Branch of computer programming language

Unladen Swallow was an optimization branch of CPython, the reference implementation of the Python programming language, which incorporated a just-in-time compiler built using LLVM into CPython's virtual machine. Like many things regarding Python (and the name "Python" itself), "Unladen Swallow" is a Monty Python reference, specifically to the joke about the airspeed velocity of unladen swallows in Monty Python and the Holy Grail. The project's stated goals were to provide full compatibility with CPython specific code while quintupling its performance, and for the project to eventually be merged into CPython. Although it fell short of all its published goals, some Unladen Swallow code was added into the main Python implementation, such as improvements to the cPickle module.

Unladen Swallow was sponsored by Google, and the project owners, Thomas Wouters, Jeffrey Yasskin, and Collin Winter, were Google employees, though most project contributors were not. Unladen Swallow was hosted on Google Code.

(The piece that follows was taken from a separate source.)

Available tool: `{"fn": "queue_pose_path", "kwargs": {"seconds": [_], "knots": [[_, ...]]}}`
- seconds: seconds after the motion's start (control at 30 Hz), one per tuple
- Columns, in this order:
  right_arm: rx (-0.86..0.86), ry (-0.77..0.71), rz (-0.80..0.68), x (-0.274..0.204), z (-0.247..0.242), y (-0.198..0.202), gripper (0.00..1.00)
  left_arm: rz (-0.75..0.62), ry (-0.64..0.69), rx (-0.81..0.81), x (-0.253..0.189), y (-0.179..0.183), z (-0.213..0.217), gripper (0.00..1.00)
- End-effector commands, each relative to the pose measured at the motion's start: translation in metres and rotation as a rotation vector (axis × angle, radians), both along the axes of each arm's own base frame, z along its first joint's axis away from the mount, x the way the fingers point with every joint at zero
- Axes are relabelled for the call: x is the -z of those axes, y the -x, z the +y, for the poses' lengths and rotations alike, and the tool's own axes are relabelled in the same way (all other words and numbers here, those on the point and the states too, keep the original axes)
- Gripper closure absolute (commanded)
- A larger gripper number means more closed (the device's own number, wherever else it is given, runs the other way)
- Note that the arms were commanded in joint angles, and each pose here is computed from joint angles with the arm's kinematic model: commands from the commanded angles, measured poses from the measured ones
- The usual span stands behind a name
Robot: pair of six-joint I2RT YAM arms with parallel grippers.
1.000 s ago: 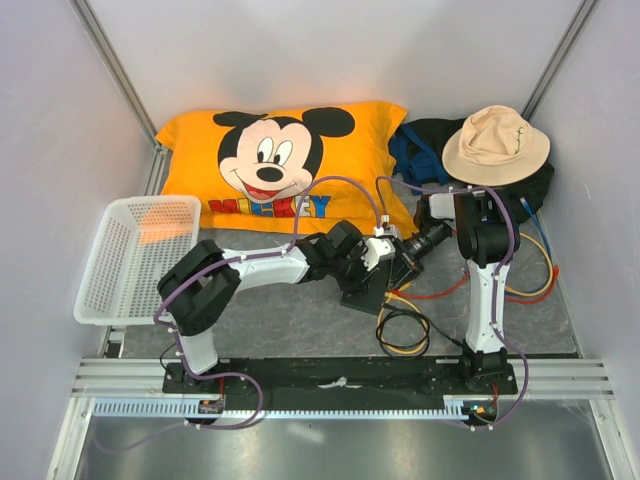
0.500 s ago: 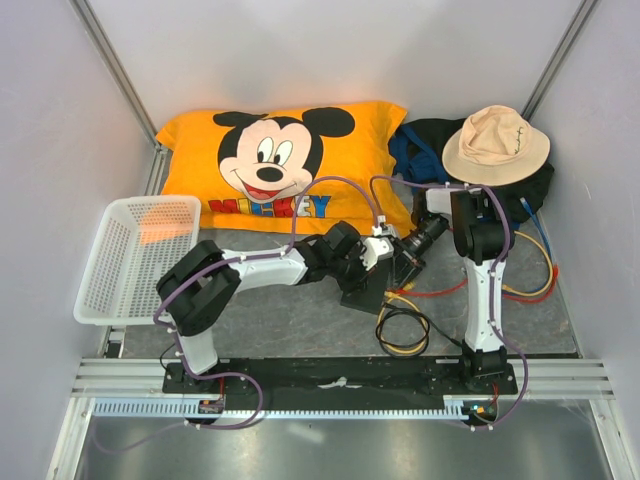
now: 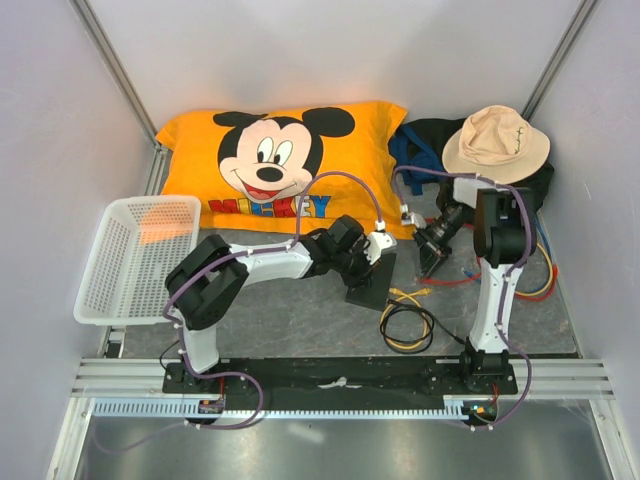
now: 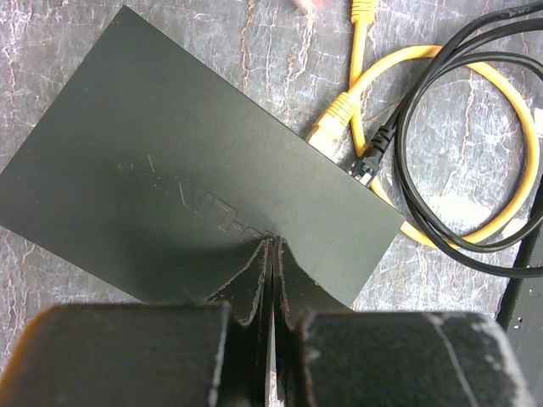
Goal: Pull the plug from the switch port
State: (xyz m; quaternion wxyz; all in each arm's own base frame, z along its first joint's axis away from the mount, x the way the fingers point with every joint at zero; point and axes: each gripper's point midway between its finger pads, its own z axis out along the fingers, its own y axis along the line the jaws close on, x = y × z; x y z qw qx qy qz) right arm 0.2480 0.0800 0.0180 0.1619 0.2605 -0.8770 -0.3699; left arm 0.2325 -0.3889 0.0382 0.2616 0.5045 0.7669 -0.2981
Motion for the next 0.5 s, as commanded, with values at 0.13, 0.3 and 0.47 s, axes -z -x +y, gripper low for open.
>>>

In March 2010, a Python Enhancement Proposal (PEP) which proposed merging Unladen Swallow into a special py3k-jit branch of Python's official repository was accepted. However, its implementation was made difficult by Unladen being based on Python 2.6, with which Python 3 broke compatibility, and the PEP was subsequently withdrawn.

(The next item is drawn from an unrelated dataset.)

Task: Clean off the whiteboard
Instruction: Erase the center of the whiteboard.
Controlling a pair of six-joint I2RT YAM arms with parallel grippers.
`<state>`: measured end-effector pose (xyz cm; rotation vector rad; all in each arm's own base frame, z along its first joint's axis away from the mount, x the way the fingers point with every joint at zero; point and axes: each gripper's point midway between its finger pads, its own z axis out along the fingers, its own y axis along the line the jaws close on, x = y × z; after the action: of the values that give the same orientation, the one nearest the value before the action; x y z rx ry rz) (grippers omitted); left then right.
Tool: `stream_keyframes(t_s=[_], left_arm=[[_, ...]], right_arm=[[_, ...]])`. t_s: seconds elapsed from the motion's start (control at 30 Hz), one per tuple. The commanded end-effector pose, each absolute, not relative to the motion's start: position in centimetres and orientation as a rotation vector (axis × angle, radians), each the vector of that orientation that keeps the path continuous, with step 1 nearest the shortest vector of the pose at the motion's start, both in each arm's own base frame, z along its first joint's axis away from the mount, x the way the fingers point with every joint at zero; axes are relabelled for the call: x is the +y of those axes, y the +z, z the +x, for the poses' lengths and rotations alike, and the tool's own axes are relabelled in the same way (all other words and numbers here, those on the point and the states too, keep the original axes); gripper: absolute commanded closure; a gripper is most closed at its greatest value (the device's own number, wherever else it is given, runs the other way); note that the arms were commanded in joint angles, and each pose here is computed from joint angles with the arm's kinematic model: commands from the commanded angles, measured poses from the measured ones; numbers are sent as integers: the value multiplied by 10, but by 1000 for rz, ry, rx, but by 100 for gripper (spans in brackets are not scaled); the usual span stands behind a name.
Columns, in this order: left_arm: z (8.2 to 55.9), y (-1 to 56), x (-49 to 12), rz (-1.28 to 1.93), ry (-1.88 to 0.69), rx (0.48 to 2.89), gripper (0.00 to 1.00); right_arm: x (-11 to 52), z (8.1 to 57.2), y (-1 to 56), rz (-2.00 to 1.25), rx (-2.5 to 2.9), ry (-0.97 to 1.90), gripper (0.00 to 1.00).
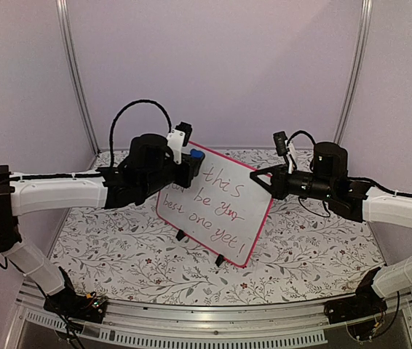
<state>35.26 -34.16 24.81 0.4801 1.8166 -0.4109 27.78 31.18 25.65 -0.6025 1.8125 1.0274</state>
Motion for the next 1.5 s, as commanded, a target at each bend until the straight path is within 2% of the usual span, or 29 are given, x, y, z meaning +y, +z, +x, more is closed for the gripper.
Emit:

In July 2010, speculation began on whether the project was dead or dying since the 2009 Q4 milestone had not yet been released, and the traffic on Unladen's mailing list had decreased from 500 messages in January 2010 to fewer than 10 in September 2010. It had also been reported that Unladen had lost Google's funding, and in November 2010, Collin announced that "Jeffrey and I have been pulled on to other projects of higher importance to Google". By early 2011, it was clear that the project was stopped.

==Release history==
- 2009 Q1
- 2009 Q2
- 2009 Q3: reduce memory use, improve speed
A 2009 Q4 development branch was created in January 2010, but was not advertised on the website, and its milestone was unmet.